Au bout de cinq minutes, il était en eau et ne pouvait pas dire s’il avait fait le moindre progrès. Il ne voulait pas relâcher la tension de peur que le filament ne s’échappe dans l’entaille tout aussi invisible qu’il pratiquait – espérait Morgan – dans le boulon. Plusieurs fois, Warren l’avait appelé, paraissant de plus en plus alarmé, et il ne l’avait que brièvement rassuré. Bientôt il devrait se reposer un moment, retrouver son souffle – et expliquer ce qu’il tentait de faire. C’était bien le moins qu’il devait à ses amis anxieux.
— Van, dit Kingsley, qu’avez-vous au juste en tête ? Les gens qui sont dans la Tour ont appelé. Que dois-je leur dire ?
— Donnez-moi encore quelques minutes… J’essaie de scier le boulon…
La voix de femme calme et autoritaire qui interrompit Morgan lui donna un tel choc qu’il en lâcha presque le précieux filament.
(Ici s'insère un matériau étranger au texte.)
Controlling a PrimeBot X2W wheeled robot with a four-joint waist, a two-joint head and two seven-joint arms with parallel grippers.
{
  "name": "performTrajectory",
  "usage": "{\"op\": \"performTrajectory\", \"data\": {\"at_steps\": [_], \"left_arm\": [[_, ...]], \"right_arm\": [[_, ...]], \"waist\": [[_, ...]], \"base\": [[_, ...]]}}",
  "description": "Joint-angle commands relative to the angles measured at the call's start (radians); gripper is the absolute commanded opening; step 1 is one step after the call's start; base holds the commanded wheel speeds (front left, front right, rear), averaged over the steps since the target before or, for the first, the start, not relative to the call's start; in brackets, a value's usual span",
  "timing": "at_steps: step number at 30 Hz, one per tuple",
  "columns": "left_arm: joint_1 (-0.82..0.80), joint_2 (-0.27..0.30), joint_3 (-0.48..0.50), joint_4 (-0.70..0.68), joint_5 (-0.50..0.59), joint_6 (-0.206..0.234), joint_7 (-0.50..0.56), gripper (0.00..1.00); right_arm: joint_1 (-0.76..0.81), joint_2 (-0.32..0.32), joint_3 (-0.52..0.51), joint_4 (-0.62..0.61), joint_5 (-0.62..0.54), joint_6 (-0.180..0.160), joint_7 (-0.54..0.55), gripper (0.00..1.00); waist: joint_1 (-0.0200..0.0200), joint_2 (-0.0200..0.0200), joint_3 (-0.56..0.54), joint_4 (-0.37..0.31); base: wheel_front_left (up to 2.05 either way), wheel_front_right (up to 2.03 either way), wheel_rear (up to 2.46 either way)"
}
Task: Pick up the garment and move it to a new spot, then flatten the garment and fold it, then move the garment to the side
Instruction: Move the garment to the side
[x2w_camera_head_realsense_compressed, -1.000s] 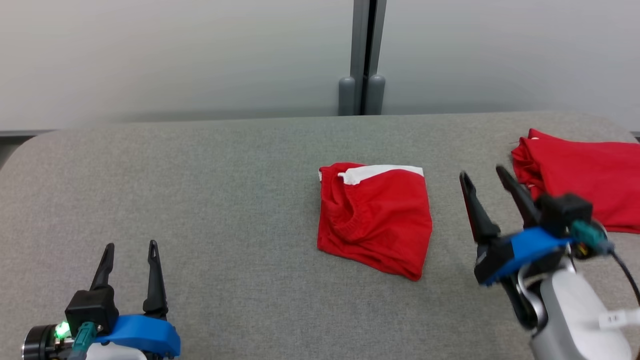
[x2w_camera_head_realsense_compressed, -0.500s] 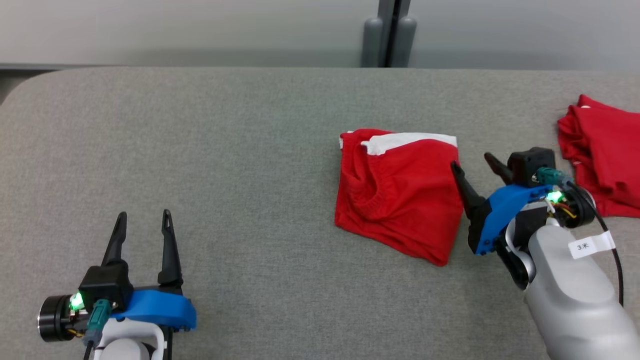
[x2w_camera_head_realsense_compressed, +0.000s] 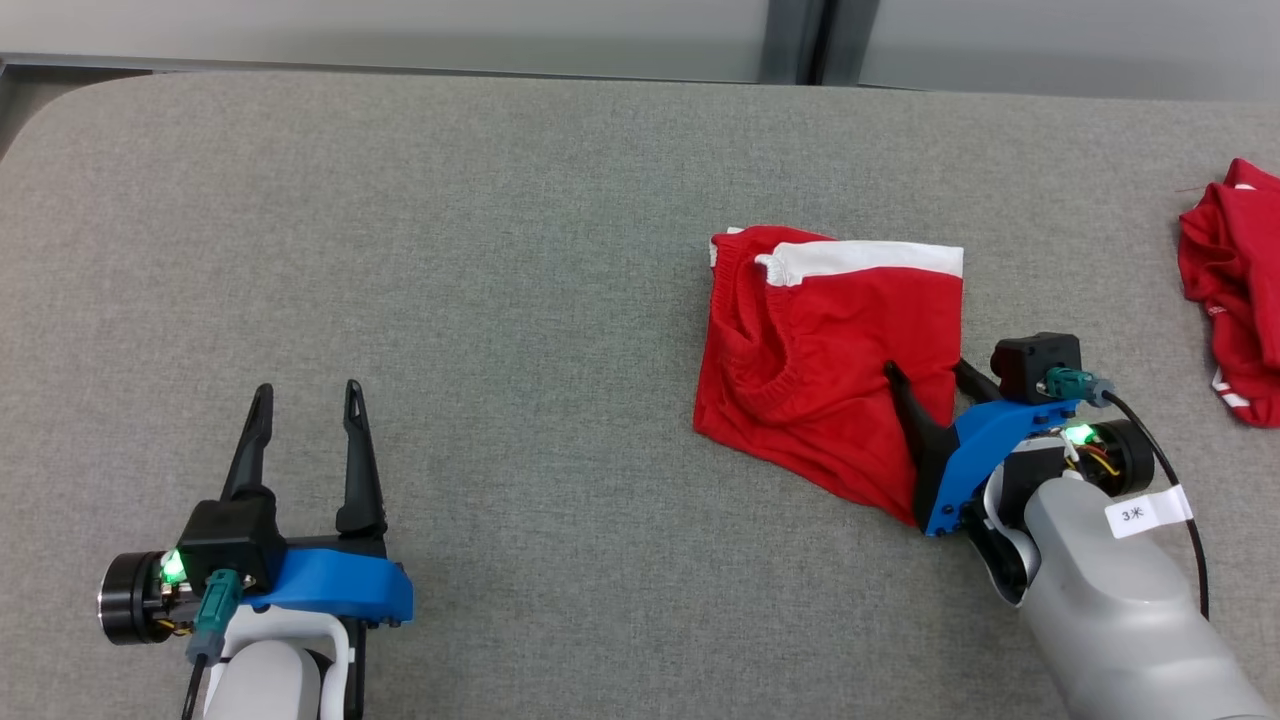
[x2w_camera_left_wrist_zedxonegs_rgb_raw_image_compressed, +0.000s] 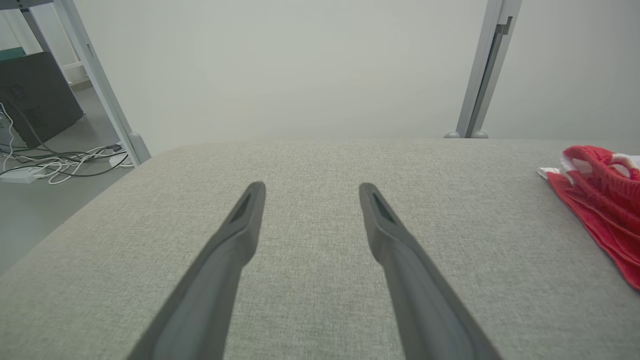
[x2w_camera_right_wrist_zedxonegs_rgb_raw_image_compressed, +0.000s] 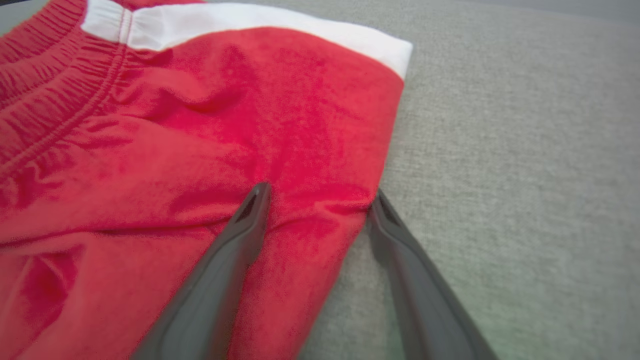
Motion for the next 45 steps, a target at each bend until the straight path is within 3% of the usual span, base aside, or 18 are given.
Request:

Les mots étaient assourdis par sa combinaison mais cela n’avait pas d’importance. Il ne les connaissait que trop bien, quoique cela fit des mois qu’il les avait entendus pour la dernière fois.
— Dr Morgan, disait CORA, veuillez, je vous prie, vous allonger et vous détendre pendant dix minutes.
— Est-ce que cinq ne vous suffiraient pas ? implora-t-il. Je suis plutôt occupé pour le moment.
CORA ne daigna pas répondre ; bien qu’il y eût des modèles qui pouvaient tenir des conversations simples, celui-là n’en faisait pas partie.
Morgan tint sa promesse, respira profondément et régulièrement pendant cinq minutes. Puis il recommença à scier. Il actionnait le filament en avant et en arrière, en avant et en arrière, à genoux sur la grille, avec la Terre à quatre cents kilomètres au-dessous de lui. Il sentait une forte résistance, donc il devait faire quelques progrès dans l’acier tenace. Mais combien au juste, il n’y avait aucun moyen de le dire.
— Dr Morgan, dit CORA, vous devriez vraiment vous allonger une demi-heure.
Morgan jura doucement en lui-même.
— Vous faites erreur, ma jeune dame, rétorqua-t-il. Je me sens très bien, mais il mentait.
CORA savait la douleur qu’il ressentait dans sa poitrine.
— À qui diable parlez-vous, Van ? demanda Kingsley.
— Simplement à un ange qui passait, répondit Morgan. Désolé d’avoir oublié de fermer le micro. Je vais me reposer de nouveau un peu.